Output all of the data below without changing a word, and exclude the pictures.

>>>>

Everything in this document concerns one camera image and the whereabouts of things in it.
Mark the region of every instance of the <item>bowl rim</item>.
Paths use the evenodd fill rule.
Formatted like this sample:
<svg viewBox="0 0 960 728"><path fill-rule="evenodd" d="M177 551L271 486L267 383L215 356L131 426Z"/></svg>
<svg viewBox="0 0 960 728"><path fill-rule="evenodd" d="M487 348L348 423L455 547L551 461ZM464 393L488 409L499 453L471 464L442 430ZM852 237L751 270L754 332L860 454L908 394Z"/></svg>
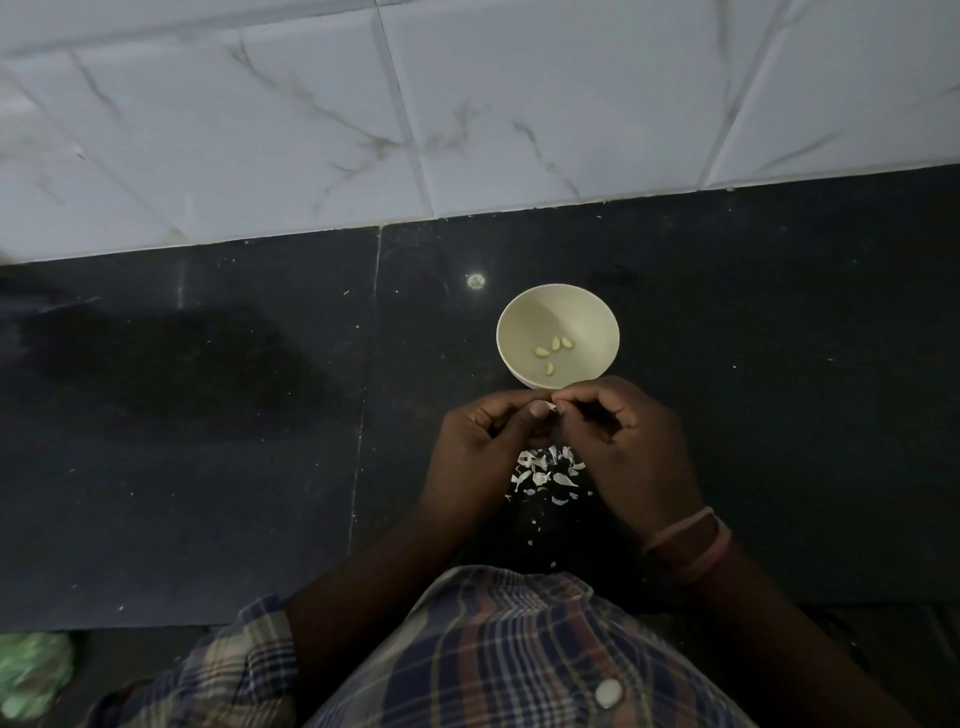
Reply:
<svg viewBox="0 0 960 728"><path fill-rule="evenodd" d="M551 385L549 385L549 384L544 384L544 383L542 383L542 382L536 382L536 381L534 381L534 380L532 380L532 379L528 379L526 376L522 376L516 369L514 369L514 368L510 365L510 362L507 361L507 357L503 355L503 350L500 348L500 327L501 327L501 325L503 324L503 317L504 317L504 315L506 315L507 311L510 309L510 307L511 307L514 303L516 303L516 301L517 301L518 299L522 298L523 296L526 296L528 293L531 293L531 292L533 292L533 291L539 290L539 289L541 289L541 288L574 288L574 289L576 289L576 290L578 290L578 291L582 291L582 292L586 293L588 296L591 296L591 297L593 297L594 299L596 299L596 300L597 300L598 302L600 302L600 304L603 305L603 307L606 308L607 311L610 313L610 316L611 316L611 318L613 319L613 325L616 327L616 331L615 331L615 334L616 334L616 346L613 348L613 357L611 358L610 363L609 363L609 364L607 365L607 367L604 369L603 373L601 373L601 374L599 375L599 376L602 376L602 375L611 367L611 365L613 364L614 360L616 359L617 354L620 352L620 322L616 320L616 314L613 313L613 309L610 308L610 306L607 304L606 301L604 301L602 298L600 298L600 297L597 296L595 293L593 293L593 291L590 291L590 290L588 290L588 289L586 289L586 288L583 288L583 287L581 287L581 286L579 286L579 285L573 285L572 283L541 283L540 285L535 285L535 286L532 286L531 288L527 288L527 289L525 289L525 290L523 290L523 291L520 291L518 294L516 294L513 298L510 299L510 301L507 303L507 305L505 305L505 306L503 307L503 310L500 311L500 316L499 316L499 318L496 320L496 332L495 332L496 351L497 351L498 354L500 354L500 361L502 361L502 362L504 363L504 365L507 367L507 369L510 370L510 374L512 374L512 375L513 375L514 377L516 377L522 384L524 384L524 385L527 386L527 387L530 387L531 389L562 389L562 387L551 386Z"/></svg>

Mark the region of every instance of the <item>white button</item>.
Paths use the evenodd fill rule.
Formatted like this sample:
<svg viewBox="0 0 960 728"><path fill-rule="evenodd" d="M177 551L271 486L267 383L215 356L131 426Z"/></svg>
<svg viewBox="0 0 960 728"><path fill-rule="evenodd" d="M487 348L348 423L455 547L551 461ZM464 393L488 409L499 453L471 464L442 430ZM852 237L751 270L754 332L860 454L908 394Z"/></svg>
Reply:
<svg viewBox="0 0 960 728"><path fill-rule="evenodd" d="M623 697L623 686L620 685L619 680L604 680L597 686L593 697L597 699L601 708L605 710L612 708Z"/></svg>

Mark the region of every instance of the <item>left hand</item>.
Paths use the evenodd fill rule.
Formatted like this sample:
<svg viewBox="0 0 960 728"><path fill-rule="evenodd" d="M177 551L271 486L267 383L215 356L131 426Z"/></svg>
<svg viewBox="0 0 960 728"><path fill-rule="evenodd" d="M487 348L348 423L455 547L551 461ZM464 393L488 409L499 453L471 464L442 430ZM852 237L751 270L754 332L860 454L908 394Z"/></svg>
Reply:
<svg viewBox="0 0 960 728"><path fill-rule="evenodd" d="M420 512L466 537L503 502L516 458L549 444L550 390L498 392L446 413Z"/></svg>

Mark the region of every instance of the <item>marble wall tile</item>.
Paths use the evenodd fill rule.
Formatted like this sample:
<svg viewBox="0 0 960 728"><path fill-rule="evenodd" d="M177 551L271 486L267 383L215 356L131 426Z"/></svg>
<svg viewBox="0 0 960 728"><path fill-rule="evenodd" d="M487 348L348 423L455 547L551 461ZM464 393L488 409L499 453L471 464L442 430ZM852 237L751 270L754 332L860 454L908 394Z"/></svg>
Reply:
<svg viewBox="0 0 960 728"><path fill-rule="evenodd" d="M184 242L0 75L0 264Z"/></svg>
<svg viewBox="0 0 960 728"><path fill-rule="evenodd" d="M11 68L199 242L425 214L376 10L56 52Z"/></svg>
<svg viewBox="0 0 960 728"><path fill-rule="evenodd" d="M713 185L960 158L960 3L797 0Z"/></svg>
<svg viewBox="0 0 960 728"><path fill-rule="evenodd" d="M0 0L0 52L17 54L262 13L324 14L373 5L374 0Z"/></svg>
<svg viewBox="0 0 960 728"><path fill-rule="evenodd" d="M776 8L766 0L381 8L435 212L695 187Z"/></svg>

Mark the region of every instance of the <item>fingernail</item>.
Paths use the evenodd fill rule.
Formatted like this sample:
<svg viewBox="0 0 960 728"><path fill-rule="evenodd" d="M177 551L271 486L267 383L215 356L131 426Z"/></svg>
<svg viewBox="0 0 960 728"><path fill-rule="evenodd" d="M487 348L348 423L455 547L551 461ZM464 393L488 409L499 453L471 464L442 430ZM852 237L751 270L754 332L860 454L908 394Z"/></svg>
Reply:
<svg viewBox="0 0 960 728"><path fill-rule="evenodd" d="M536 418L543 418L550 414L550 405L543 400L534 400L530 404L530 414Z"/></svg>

<<<<

Reply →
Everything in this document concerns one camera image and the whereabouts of things in it.
Mark the region of every instance of the <item>bowl rim</item>.
Paths use the evenodd fill rule.
Formatted like this sample:
<svg viewBox="0 0 960 728"><path fill-rule="evenodd" d="M177 551L271 486L267 383L215 356L131 426Z"/></svg>
<svg viewBox="0 0 960 728"><path fill-rule="evenodd" d="M487 348L348 423L455 547L551 461ZM464 393L488 409L499 453L471 464L442 430ZM852 237L751 270L754 332L860 454L908 394Z"/></svg>
Reply:
<svg viewBox="0 0 960 728"><path fill-rule="evenodd" d="M551 385L549 385L549 384L544 384L544 383L542 383L542 382L536 382L536 381L534 381L534 380L532 380L532 379L528 379L526 376L522 376L516 369L514 369L514 368L510 365L510 362L507 361L507 357L503 355L503 350L500 348L500 327L501 327L501 325L503 324L503 317L504 317L504 315L506 315L507 311L510 309L510 307L511 307L514 303L516 303L516 301L517 301L518 299L522 298L523 296L526 296L528 293L531 293L531 292L533 292L533 291L539 290L539 289L541 289L541 288L574 288L574 289L576 289L576 290L578 290L578 291L582 291L582 292L586 293L588 296L591 296L591 297L593 297L594 299L596 299L596 300L597 300L598 302L600 302L600 304L603 305L603 307L606 308L607 311L610 313L610 316L611 316L611 318L613 319L613 325L616 327L616 331L615 331L615 334L616 334L616 346L613 348L613 357L611 358L610 363L609 363L609 364L607 365L607 367L604 369L603 373L601 373L601 374L599 375L599 376L602 376L602 375L611 367L611 365L613 364L614 360L616 359L617 354L620 352L620 322L616 320L616 314L613 313L613 309L610 308L610 306L607 304L606 301L604 301L602 298L600 298L600 297L597 296L595 293L593 293L593 291L590 291L590 290L588 290L588 289L586 289L586 288L583 288L583 287L581 287L581 286L579 286L579 285L573 285L572 283L541 283L540 285L535 285L535 286L532 286L531 288L527 288L527 289L525 289L525 290L523 290L523 291L520 291L518 294L516 294L513 298L510 299L510 301L507 303L507 305L505 305L505 306L503 307L503 310L500 311L500 316L499 316L499 318L496 320L496 332L495 332L496 351L497 351L498 354L500 354L500 361L502 361L502 362L504 363L504 365L507 367L507 369L510 370L510 374L512 374L512 375L513 375L514 377L516 377L522 384L524 384L524 385L527 386L527 387L530 387L531 389L562 389L562 387L551 386Z"/></svg>

Mark the region of every instance of the <item>white button</item>.
Paths use the evenodd fill rule.
Formatted like this sample:
<svg viewBox="0 0 960 728"><path fill-rule="evenodd" d="M177 551L271 486L267 383L215 356L131 426Z"/></svg>
<svg viewBox="0 0 960 728"><path fill-rule="evenodd" d="M487 348L348 423L455 547L551 461ZM464 393L488 409L499 453L471 464L442 430ZM852 237L751 270L754 332L860 454L908 394Z"/></svg>
Reply:
<svg viewBox="0 0 960 728"><path fill-rule="evenodd" d="M623 697L623 686L620 685L619 680L604 680L597 686L593 697L597 699L601 708L605 710L612 708Z"/></svg>

Mark the region of every instance of the <item>left hand</item>.
Paths use the evenodd fill rule.
Formatted like this sample:
<svg viewBox="0 0 960 728"><path fill-rule="evenodd" d="M177 551L271 486L267 383L215 356L131 426Z"/></svg>
<svg viewBox="0 0 960 728"><path fill-rule="evenodd" d="M487 348L348 423L455 547L551 461ZM464 393L488 409L499 453L471 464L442 430ZM852 237L751 270L754 332L860 454L908 394Z"/></svg>
Reply:
<svg viewBox="0 0 960 728"><path fill-rule="evenodd" d="M420 512L466 537L503 502L516 458L549 444L550 390L498 392L446 413Z"/></svg>

Mark the region of every instance of the <item>marble wall tile</item>.
Paths use the evenodd fill rule.
Formatted like this sample:
<svg viewBox="0 0 960 728"><path fill-rule="evenodd" d="M177 551L271 486L267 383L215 356L131 426Z"/></svg>
<svg viewBox="0 0 960 728"><path fill-rule="evenodd" d="M487 348L348 423L455 547L551 461ZM464 393L488 409L499 453L471 464L442 430ZM852 237L751 270L754 332L860 454L908 394Z"/></svg>
Reply:
<svg viewBox="0 0 960 728"><path fill-rule="evenodd" d="M184 242L0 75L0 264Z"/></svg>
<svg viewBox="0 0 960 728"><path fill-rule="evenodd" d="M11 68L199 242L425 214L376 10L56 52Z"/></svg>
<svg viewBox="0 0 960 728"><path fill-rule="evenodd" d="M713 185L960 158L960 3L797 0Z"/></svg>
<svg viewBox="0 0 960 728"><path fill-rule="evenodd" d="M0 0L0 52L17 54L262 13L324 14L373 5L374 0Z"/></svg>
<svg viewBox="0 0 960 728"><path fill-rule="evenodd" d="M776 8L766 0L381 8L435 212L695 187Z"/></svg>

Mark the region of every instance of the <item>fingernail</item>.
Paths use the evenodd fill rule.
Formatted like this sample:
<svg viewBox="0 0 960 728"><path fill-rule="evenodd" d="M177 551L271 486L267 383L215 356L131 426Z"/></svg>
<svg viewBox="0 0 960 728"><path fill-rule="evenodd" d="M487 348L348 423L455 547L551 461ZM464 393L488 409L499 453L471 464L442 430ZM852 237L751 270L754 332L860 454L908 394Z"/></svg>
Reply:
<svg viewBox="0 0 960 728"><path fill-rule="evenodd" d="M536 418L543 418L550 414L550 405L543 400L534 400L530 404L530 414Z"/></svg>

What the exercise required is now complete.